Chapter 31

E mily rode to the meadow at Huxley the next afternoon because she could not bear letting her sister and mother fuss over her one more time. Frances’s hopefulness had become its own ache. Sybella’s honesty, though cleaner, still pressed at bruises she could not keep touching.

Even the walls of the house had begun to feel too small for grief. So she took a horse, chose the path without speaking to anyone, and came to the quiet stretch near the edge of the estate, where the grass opened wide and the world finally stopped asking anything of her.

His place.

It was the only place she could think of at the end of the day.
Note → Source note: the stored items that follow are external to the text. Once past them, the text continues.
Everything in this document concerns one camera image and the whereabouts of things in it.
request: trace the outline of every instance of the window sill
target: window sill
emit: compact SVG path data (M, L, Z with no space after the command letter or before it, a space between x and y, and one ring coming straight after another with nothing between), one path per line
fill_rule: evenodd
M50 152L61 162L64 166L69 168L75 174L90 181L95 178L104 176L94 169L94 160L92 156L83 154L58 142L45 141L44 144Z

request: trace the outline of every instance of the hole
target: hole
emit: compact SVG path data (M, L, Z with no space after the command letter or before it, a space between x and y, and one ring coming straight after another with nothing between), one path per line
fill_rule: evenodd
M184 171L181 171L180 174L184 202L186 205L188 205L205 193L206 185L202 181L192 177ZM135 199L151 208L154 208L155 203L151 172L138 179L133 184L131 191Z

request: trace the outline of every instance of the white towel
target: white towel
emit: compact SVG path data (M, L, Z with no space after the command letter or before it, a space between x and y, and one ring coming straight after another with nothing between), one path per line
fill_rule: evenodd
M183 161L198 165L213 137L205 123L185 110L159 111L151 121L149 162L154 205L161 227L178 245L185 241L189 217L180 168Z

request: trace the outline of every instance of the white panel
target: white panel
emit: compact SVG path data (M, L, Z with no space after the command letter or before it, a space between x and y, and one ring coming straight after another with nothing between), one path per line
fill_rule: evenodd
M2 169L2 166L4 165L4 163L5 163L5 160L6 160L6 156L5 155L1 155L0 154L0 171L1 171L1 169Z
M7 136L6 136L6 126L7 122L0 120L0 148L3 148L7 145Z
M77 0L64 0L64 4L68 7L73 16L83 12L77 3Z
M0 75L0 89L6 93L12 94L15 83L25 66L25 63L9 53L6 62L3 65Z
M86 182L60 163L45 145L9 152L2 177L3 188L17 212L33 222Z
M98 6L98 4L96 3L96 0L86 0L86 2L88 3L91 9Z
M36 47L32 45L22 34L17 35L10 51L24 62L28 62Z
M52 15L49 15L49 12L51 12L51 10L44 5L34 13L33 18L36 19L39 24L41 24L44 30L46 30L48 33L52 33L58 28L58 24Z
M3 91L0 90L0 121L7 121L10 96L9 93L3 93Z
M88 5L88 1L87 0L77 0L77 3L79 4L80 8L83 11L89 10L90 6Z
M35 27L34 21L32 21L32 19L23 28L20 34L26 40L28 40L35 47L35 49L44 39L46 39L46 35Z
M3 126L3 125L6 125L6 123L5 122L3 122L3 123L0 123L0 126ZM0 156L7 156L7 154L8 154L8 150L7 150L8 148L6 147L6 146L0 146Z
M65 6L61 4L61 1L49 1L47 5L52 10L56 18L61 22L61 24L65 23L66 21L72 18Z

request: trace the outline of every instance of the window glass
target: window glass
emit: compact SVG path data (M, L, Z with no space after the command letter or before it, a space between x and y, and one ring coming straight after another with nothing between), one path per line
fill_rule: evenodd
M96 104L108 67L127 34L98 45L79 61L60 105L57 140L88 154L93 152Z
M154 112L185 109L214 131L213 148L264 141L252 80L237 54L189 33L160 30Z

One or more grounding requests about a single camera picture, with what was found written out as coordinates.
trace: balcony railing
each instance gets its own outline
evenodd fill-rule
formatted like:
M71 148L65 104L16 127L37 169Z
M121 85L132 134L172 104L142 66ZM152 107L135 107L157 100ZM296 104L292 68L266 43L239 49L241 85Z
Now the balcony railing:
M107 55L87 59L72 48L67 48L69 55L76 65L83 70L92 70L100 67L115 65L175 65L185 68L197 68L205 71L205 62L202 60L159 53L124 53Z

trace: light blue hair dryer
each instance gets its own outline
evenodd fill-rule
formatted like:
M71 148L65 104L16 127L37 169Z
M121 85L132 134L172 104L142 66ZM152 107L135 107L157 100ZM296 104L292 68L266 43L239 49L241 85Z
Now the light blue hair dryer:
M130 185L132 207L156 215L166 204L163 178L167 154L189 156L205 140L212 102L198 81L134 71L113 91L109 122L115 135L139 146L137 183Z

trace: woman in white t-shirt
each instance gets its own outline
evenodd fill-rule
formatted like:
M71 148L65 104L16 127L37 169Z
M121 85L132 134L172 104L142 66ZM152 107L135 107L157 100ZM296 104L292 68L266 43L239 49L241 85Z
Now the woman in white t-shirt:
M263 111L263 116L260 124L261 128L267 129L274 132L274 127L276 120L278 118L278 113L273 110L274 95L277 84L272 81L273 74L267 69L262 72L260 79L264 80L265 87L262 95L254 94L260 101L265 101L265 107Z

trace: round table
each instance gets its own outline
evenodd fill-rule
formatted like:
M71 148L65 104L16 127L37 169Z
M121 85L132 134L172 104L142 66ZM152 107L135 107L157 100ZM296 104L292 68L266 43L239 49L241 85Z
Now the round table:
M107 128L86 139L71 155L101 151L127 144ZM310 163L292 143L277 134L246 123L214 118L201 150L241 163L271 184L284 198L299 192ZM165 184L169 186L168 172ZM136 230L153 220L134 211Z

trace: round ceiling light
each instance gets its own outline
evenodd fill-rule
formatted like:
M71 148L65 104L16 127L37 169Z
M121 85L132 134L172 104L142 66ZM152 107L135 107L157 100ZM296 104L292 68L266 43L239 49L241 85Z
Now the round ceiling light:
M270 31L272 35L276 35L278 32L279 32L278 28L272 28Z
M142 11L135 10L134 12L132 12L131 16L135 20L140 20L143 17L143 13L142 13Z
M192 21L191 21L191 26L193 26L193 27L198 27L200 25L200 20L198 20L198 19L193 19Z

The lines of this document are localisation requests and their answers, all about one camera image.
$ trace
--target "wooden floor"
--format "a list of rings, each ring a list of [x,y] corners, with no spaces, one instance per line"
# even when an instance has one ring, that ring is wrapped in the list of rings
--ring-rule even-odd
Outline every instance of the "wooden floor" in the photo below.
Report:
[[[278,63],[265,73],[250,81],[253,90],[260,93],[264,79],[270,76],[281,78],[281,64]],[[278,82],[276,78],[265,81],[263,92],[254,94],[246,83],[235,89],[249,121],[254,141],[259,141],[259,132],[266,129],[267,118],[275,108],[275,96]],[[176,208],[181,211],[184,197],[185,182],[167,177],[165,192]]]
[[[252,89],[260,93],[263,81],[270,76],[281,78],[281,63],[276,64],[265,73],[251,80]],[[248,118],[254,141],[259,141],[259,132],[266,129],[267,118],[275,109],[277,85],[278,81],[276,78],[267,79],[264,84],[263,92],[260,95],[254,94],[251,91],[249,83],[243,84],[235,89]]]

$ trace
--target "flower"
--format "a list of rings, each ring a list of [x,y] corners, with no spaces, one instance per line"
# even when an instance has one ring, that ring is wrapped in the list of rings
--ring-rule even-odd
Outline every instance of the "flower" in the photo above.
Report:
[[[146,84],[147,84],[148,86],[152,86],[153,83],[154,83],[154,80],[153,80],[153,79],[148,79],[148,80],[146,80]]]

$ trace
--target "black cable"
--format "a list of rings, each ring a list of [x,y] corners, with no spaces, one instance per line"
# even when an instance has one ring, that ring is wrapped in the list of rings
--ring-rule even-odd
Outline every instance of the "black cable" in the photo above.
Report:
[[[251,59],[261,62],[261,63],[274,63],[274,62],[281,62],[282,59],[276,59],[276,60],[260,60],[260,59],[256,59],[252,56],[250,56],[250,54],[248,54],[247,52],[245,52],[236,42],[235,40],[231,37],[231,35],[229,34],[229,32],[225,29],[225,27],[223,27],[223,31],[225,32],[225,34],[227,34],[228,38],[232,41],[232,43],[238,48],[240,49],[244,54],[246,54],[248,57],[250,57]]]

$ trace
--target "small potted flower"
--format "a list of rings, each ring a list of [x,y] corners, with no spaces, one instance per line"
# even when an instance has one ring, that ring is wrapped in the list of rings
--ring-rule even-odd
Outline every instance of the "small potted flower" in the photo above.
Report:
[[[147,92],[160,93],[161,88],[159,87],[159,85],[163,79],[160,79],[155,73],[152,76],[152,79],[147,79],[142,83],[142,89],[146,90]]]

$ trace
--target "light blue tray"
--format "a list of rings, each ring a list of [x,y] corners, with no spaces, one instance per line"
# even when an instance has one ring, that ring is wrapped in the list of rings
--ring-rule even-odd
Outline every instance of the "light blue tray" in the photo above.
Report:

Now she sat at the edge of that same meadow and stared across it with her hands clasped too tightly in her lap.

“I hate you for being everywhere,” she muttered.

The horse behind her snorted, and she almost laughed.

For the next half hour, she sat on the soft grass, letting her mind absorb the chirping of the birds and the smell of the bright afternoon air all around her. The view helped take her mind off the issue, but only for a while.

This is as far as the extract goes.